Raptors dün Bucks'a yenildi ve bu sezon yenilmezlik statüsünü kırdı, ancak taraftarların takdirini daha da kazandılar. En üst konum için verilen kilit savaşta Raptors, Leonard'ın sırayla gelmesine izin verdiler, bu çok insancıl görünüyordu. Leonard da takımın iyiliğini yerine getirmedi. Bugün 76ers'a karşı oynadığı maçta 31 sayı, 7 ribaund, 4 asist ve 4 top çalma ile tekrar öne geçti ve ligin en küçük forvet stilini bir kez daha gösterdi.
Takımın rekoru olağanüstü ve kişisel veriler göz alıcı. Bu muhtemelen NBA yıldızlarının en çok beklediği kazan-kazan sonucudur. Leonard, Spurs'un ilk 5 sezonunda sadece 30+ 4 gol attı; Raptors'un ilk sezonunda ilk 6 maçta 30+ 3 gol attı ve aradaki fark açık. Popovich bir zamanlar, oyuncuların 30 sayıdan fazla puan almasının bencilce bir performans olduğunu söyleyerek şaka yapmıştı. Bugün, Leonard sahada vahşi bir at kadar dörtnala gidiyor.
Bugünkü maçtan sonra, bazı medya Leonard'a Spurs'ten Raptors'a nasıl adapte olacağını sordu, Leonard akıllıca eski kulübünden kaçındı, ancak sözlerinden, Spurs'la ilgili üç yönden memnuniyetsizlik hissedebilirsiniz. Her şeyden önce Renner, "Herkes harika, beni rahat hissettirmeye çalışın ve sahadaki kendi pozisyonuma gitmeme izin verin." Spurs takım merkezlidir ve Raptorlar oyuncu merkezlidir. Renner De hak edilmiş patrondur.
İkinci olarak, Leonard dedi ki: "Sahada kendim olmamı istiyorlar." Bu cümle aynı zamanda Leonard'ın yeni takıma hızlı bir şekilde entegre olmasının nedenini de ortaya koydu, sadece kendisi olması gerekiyor, ayrıcalığa ilk kez sahip. Skor kısıtlaması ve karmaşık taktikler yok. Leonard yeni takımları fethetmek için basit ve kaba yollar kullanıyor. Bu aynı zamanda yıldızların en sevdiği yol. Bazen kazanmak yeterli değil ve iyi oynamalısın. Yukarı.

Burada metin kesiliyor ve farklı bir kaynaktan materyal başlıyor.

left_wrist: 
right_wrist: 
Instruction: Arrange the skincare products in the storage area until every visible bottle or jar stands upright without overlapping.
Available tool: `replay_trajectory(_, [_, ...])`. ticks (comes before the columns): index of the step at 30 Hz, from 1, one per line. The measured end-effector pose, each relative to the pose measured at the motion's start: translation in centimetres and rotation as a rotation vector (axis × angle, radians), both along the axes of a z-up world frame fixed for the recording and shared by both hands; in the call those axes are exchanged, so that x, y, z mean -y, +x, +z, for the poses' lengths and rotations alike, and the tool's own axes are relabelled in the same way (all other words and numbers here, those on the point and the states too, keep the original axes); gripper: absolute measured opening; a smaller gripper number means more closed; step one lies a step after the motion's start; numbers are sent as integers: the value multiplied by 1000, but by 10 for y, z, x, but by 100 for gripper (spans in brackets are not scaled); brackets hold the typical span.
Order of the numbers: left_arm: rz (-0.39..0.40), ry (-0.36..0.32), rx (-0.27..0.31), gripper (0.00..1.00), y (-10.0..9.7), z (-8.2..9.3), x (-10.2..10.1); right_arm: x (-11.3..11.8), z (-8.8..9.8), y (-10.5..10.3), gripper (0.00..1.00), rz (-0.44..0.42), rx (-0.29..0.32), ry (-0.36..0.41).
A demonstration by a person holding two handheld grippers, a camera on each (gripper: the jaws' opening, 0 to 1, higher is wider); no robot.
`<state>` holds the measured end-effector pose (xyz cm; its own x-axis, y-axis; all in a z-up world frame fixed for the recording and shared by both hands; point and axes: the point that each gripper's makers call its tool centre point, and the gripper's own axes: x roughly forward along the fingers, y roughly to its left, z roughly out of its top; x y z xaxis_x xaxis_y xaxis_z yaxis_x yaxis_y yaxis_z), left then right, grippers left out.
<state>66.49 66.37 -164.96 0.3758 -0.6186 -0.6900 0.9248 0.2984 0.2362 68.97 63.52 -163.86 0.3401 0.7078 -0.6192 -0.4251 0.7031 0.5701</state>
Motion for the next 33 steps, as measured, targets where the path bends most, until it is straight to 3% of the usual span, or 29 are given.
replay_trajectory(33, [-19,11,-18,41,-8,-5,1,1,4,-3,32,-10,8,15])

Leonard açıkladı: "Nick Nas oyuncularımızın görüşlerini dinleyecek." Genç nesil yıldızların kalplerinde konuşma hakkı gittikçe daha önemli hale geldi. Spurs orduyu katı bir şekilde yönetiyor ve Popovich'in yetkisi ihlal edilemez. Geçen sezon, Adelaide'nin ayrılış olayı Popovich ile etkili bir şekilde iletişim kuramamasından kaynaklanıyordu.Sonunda, iki taraf fikir alışverişinde bulundu.Adele o zamandan beri zirveye ulaştı, ancak Leonard'ın iletişim becerileri, Spurs ile uzlaşmasını engelledi.

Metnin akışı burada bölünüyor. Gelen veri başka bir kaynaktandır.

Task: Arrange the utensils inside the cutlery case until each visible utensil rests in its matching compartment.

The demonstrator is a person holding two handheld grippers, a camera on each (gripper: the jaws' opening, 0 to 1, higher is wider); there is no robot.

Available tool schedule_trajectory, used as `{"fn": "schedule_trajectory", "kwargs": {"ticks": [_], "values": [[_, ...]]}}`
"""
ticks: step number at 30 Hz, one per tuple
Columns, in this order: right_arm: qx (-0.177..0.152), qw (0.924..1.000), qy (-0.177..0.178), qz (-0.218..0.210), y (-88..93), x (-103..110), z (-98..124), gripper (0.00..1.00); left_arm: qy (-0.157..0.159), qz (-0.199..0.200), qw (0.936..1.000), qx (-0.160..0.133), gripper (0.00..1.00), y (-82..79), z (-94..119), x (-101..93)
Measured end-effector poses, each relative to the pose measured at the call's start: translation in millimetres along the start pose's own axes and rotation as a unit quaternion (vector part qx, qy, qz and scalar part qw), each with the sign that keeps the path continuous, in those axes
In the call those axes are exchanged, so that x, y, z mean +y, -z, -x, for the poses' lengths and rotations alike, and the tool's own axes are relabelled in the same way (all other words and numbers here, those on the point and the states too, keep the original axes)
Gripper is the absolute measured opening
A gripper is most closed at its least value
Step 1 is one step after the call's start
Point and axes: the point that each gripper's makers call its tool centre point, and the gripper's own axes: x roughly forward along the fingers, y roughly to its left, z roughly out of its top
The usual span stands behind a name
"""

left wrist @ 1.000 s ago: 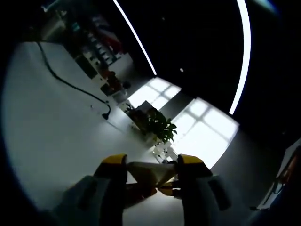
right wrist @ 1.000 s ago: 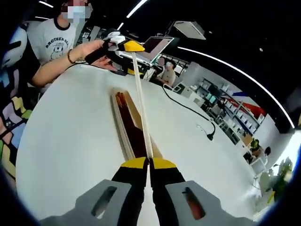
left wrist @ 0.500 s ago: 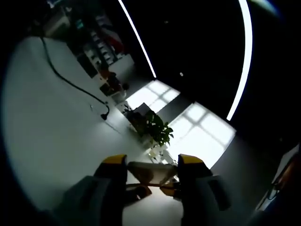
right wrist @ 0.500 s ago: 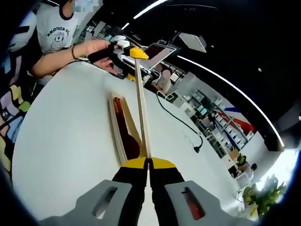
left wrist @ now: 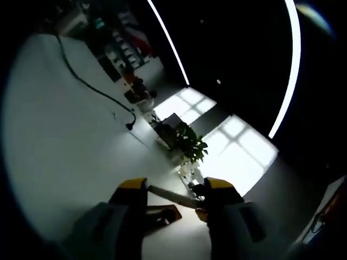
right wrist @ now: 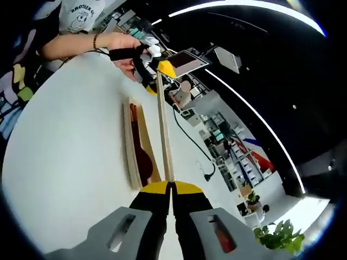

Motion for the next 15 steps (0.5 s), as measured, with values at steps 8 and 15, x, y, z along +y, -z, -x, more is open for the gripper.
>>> {"fn": "schedule_trajectory", "kwargs": {"ticks": [8, 15], "values": [[0.010, 0.9984, 0.017, 0.053, 11.6, 8.6, -2.6, 0.00, -0.031, -0.002, 0.9995, 0.006, 0.38, 3.3, -3.4, 16.1], [0.014, 0.9981, 0.020, 0.056, 14.2, 12.8, -4.6, 0.00, -0.060, -0.024, 0.9979, 0.008, 0.30, 2.1, 0.1, 25.7]]}}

Leonard ona isim vermemiş ve eski kulübünün iyi olmadığını söylemesine rağmen, Spurs hala utanıyordu. Leonard ayrıca anlamlı bir cümle eklediğinden, muhabire sordu: "Ne demek istediğimi anlıyor musun?" Konuşmada iyi olmayan ve altın gibi sözlere değer veren Leonard için bu cümle kesinlikle gündelik olmayacak. . Bir yandan artık Spurs hakkında konuşmak istemiyor, diğer yandan bıraktığı zorlukları dış dünyanın anlayabileceğini umuyor.